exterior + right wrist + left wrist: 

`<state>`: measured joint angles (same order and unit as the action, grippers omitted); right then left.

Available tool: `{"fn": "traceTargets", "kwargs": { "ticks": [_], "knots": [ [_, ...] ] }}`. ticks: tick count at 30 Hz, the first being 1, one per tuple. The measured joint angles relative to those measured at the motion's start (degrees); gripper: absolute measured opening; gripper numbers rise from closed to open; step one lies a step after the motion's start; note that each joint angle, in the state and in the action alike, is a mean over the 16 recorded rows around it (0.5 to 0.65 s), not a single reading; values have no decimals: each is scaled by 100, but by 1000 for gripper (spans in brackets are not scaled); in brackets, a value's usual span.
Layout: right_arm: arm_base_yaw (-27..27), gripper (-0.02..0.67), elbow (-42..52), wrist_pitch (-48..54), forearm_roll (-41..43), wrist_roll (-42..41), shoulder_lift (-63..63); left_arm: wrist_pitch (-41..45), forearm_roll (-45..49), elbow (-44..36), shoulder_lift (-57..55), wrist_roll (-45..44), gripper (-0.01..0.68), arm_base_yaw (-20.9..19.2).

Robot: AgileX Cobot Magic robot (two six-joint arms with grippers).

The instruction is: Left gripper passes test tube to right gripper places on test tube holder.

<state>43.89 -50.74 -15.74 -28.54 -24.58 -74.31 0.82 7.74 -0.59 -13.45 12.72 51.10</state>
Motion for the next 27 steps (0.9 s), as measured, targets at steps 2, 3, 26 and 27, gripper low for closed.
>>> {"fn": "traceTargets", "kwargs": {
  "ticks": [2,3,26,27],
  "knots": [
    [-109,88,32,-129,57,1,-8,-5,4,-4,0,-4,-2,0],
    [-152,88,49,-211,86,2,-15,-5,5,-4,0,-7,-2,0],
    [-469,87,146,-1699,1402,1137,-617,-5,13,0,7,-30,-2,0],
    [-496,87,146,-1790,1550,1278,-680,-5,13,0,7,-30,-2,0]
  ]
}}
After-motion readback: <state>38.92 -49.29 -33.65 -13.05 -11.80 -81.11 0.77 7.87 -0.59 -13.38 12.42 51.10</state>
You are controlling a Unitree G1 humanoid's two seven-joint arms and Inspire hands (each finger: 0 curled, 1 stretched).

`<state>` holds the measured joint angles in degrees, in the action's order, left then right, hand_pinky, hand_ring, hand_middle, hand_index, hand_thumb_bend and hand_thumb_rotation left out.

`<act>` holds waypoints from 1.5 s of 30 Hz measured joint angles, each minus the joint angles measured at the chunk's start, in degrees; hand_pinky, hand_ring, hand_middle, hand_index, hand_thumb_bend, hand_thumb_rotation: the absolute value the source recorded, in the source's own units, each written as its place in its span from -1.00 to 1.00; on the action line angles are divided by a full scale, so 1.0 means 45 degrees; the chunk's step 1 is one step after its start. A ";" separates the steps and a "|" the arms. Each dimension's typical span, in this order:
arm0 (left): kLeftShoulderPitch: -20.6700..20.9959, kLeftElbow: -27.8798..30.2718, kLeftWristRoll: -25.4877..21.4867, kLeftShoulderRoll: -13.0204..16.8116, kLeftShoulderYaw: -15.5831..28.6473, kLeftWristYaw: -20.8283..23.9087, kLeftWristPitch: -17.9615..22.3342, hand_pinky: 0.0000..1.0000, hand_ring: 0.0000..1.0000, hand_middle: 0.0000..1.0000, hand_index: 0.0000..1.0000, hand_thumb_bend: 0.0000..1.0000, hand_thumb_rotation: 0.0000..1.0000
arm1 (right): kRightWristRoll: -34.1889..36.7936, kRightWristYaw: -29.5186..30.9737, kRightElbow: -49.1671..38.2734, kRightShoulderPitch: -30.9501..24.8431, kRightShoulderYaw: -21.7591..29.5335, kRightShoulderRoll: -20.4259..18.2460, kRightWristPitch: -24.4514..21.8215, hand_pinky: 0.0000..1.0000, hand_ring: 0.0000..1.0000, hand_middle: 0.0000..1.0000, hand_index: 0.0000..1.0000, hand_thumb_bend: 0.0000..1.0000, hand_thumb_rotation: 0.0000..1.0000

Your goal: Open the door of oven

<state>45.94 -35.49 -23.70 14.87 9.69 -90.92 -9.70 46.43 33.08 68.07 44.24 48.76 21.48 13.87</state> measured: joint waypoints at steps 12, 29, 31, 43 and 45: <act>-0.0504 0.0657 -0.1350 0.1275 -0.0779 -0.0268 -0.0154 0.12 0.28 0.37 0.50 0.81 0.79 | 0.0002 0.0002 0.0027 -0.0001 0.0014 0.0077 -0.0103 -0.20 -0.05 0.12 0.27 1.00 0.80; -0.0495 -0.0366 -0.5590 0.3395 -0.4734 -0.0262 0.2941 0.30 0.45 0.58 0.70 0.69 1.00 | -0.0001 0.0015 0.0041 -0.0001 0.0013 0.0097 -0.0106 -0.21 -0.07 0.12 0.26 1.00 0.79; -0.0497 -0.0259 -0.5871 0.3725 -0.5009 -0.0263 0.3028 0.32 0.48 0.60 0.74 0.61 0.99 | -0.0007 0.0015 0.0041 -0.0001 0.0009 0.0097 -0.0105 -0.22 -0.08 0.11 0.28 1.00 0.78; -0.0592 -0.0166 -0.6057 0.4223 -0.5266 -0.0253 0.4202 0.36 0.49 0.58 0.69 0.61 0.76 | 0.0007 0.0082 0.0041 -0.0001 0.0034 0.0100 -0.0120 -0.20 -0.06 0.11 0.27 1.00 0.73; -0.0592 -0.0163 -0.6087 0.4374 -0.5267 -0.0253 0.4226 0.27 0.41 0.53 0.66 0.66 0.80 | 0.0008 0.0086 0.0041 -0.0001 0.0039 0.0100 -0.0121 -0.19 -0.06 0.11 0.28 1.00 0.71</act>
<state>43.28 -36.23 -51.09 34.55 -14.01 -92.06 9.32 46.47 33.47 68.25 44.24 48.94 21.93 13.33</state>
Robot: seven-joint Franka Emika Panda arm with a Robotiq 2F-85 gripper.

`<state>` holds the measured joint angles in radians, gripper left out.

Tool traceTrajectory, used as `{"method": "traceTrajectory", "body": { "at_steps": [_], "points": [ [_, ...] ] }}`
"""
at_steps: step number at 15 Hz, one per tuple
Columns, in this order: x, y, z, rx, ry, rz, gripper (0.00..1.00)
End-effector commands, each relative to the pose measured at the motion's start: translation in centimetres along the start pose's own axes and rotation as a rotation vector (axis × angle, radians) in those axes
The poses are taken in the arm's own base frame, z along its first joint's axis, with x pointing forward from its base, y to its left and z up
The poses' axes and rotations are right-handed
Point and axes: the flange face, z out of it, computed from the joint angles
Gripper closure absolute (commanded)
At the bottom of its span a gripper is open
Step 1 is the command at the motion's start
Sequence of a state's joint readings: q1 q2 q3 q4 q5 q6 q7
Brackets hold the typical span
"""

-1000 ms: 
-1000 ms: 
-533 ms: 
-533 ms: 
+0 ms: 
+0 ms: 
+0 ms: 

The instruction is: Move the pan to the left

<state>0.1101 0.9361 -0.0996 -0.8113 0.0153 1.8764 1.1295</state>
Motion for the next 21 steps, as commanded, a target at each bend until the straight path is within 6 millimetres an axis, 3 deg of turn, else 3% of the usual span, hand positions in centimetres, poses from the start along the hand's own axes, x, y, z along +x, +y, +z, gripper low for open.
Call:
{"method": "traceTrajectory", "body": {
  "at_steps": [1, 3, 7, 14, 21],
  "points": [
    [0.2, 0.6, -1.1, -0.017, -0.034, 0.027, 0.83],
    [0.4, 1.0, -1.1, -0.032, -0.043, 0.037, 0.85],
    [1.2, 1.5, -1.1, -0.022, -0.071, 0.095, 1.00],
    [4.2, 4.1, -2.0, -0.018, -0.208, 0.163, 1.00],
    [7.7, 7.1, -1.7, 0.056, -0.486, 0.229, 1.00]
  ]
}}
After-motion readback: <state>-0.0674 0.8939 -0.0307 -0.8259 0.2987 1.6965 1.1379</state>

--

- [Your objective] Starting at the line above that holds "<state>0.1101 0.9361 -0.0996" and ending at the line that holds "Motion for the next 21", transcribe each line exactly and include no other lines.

- [Answer to this problem]
<state>0.1101 0.9361 -0.0996 -0.8113 0.0153 1.8764 1.1295</state>
Motion for the next 21 steps, as commanded, a target at each bend until the straight path is within 6 millimetres an axis, 3 deg of turn, else 3% of the usual span, hand positions in centimetres, poses from the start along the hand's own axes, x, y, z along +x, +y, +z, gripper low for open.

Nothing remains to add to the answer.